---------- DATASET CONTENT

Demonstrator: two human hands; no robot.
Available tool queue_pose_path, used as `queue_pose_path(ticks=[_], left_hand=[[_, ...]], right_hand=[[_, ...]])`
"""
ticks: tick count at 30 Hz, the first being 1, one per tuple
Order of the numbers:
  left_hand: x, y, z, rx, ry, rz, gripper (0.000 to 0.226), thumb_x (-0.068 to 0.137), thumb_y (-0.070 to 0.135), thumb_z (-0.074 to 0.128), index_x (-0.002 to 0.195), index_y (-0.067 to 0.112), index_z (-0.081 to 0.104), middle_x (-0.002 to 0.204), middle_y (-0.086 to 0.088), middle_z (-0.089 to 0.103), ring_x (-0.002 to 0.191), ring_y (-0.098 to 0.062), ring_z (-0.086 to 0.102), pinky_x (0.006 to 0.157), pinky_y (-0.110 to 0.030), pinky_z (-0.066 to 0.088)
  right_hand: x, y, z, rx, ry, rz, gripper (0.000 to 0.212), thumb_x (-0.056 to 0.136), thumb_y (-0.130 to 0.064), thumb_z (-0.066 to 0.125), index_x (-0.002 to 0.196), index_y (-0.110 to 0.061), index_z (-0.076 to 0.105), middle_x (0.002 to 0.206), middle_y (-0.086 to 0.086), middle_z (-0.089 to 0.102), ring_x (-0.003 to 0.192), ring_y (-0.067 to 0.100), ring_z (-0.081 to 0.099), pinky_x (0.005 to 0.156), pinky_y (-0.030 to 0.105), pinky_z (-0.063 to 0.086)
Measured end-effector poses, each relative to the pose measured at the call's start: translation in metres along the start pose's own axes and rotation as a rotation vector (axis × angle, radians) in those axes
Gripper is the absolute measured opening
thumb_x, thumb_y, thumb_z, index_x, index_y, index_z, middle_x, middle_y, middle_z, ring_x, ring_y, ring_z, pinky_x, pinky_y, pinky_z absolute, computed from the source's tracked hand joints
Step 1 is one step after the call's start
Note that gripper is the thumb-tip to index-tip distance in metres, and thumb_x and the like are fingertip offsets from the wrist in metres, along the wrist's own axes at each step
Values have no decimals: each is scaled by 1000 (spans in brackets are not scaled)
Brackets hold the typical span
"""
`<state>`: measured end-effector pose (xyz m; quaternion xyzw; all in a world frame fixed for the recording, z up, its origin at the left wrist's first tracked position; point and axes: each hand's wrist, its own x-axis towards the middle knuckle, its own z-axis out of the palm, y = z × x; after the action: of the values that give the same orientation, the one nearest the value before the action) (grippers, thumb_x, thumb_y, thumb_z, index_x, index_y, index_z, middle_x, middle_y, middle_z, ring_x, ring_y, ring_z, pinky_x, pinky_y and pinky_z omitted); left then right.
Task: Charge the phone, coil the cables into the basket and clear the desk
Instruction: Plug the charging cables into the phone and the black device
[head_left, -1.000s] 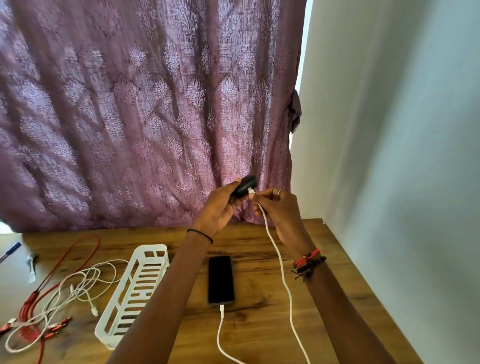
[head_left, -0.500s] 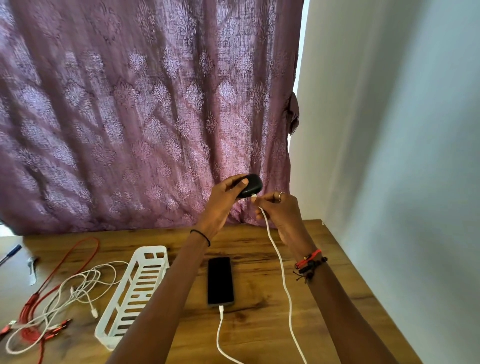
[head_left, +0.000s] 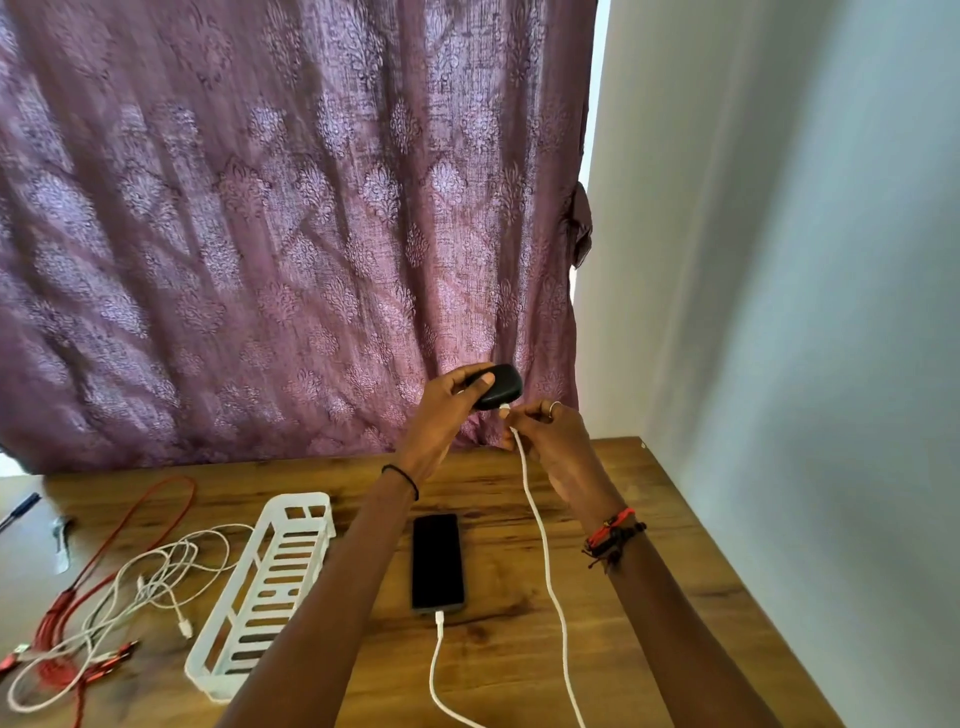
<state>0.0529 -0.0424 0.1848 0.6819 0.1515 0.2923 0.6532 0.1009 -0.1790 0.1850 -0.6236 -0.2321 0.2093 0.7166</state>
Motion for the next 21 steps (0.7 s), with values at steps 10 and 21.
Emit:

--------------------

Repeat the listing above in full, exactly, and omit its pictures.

- **RESULT OF THE TASK**:
Demonstrator: two human hands; no robot.
Available tool queue_pose_path, used as `queue_pose_path(ticks=[_], left_hand=[[_, ...]], right_hand=[[_, ...]])`
"""
ticks: tick count at 30 Hz, the first being 1, one per tuple
Order of the numbers:
  left_hand: x, y, z, rx, ry, rz, gripper (0.000 to 0.226), thumb_x (-0.068 to 0.137), thumb_y (-0.070 to 0.135), thumb_z (-0.074 to 0.128), index_x (-0.002 to 0.195), index_y (-0.067 to 0.112), index_z (-0.081 to 0.104), middle_x (-0.002 to 0.204), middle_y (-0.086 to 0.088), middle_z (-0.089 to 0.103), ring_x (-0.002 to 0.191), ring_y (-0.098 to 0.062), ring_z (-0.086 to 0.102), pinky_x (0.006 to 0.157), pinky_y (-0.110 to 0.030), pinky_z (-0.066 to 0.088)
  right_hand: x, y, z, rx, ry, rz, gripper (0.000 to 0.212), thumb_x (-0.056 to 0.136), thumb_y (-0.130 to 0.064), thumb_z (-0.066 to 0.125), index_x (-0.002 to 0.196), index_y (-0.110 to 0.061), index_z (-0.076 to 0.105), middle_x (0.002 to 0.206), middle_y (-0.086 to 0.086), middle_z (-0.089 to 0.102), ring_x (-0.003 to 0.192), ring_y (-0.067 to 0.100), ring_z (-0.081 to 0.099), pinky_x (0.005 to 0.156), pinky_y (-0.030 to 0.105), pinky_z (-0.063 to 0.086)
Measured end-effector poses, each relative to the pose measured at the call's start: translation in metres along the start pose's own axes and rotation as a rotation vector (axis × angle, radians) in those axes
Gripper is the absolute measured opening
thumb_x, thumb_y, thumb_z, index_x, index_y, index_z, middle_x, middle_y, middle_z, ring_x, ring_y, ring_z, pinky_x, pinky_y, pinky_z absolute, computed from the source's tracked hand joints
Step 1 is one step after the call's start
Note that gripper is the thumb-tip to index-tip distance in metres, and thumb_x and the like are fingertip offsets from the wrist in metres, along the wrist's own axes at each step
Values have no decimals: each is scaled by 1000 (spans in brackets are not scaled)
Brackets hold the typical span
"""
`<state>`: measured end-effector pose (xyz m; quaternion xyzw; all in a world frame fixed for the recording, z up, its origin at the left wrist's first tracked position; point and axes: each hand's wrist, its own x-axis towards the middle knuckle, its own z-axis out of the palm, y = z × x; after the action: of the values that give the same orientation, the one nearest the value before the action) (grippers, thumb_x, thumb_y, thumb_z, index_x, index_y, index_z, middle_x, middle_y, middle_z, ring_x, ring_y, ring_z, pinky_x, pinky_y and pinky_z omitted); left then right.
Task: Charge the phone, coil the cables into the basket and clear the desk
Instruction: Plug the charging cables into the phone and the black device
[head_left, -1.000s] 
[head_left, -0.500s] 
[head_left, +0.000s] 
<state>0.0529 -0.0424 0.1848 0.6819 0.1515 0.2923 0.6532 0.1009 -0.1790 0.1850 -0.6236 -0.2321 0.2093 0.7166</state>
Motion for the next 21 steps (0.7 s), with values at steps 10 and 21.
Emit:

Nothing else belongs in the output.